Another truth which underlies it is the immediate presence of God in the world and with the soul. It matters not how exalted and pure and immaterial we consider him to be, how far removed from men in the grandeur and holiness of his character, there is one part of his personality, the Holy Spirit, not a dim influence but God himself, that is taught as pervading the world, and dwelling most intimately in the human heart. It is a most glorious truth. There was never any thing in the polytheistic conception of religion, with all the earthly locality which it assigned its gods, no lares or penates presiding over the household, no idol in its shrine, no image carried on the breast, which brought the divine so near, so immediate to the world, as the Church doctrine of the Spirit. We ourselves are his temple.
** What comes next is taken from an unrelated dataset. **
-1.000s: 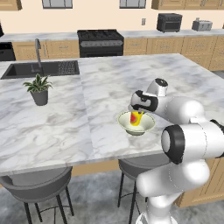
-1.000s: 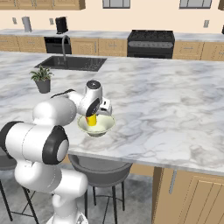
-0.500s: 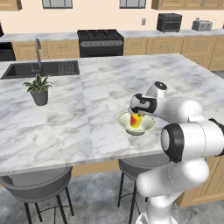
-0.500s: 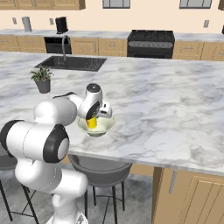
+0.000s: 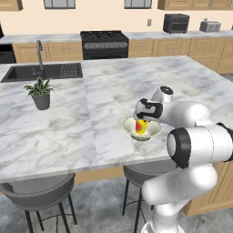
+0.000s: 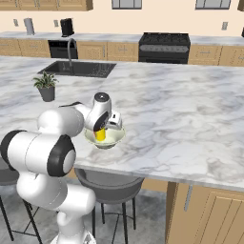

He warns, directs, convinces, comforts. His breath is our inspiration. Our joy is in his touch. And through him we mount up, ever and ever, to the higher life. It is impossible to estimate too highly what the value of this truth has been through all the Christian ages. It has been the connecting link between the Father, removed far off in dim eternity, and his children here on earth; the only way in which the faith, if not the heart, of the Church could have had a present God. And the intellectual fiction of a divided personality, by which it has been accomplished, has been a slight matter in comparison with the greatness and worth of the truth which has been within it.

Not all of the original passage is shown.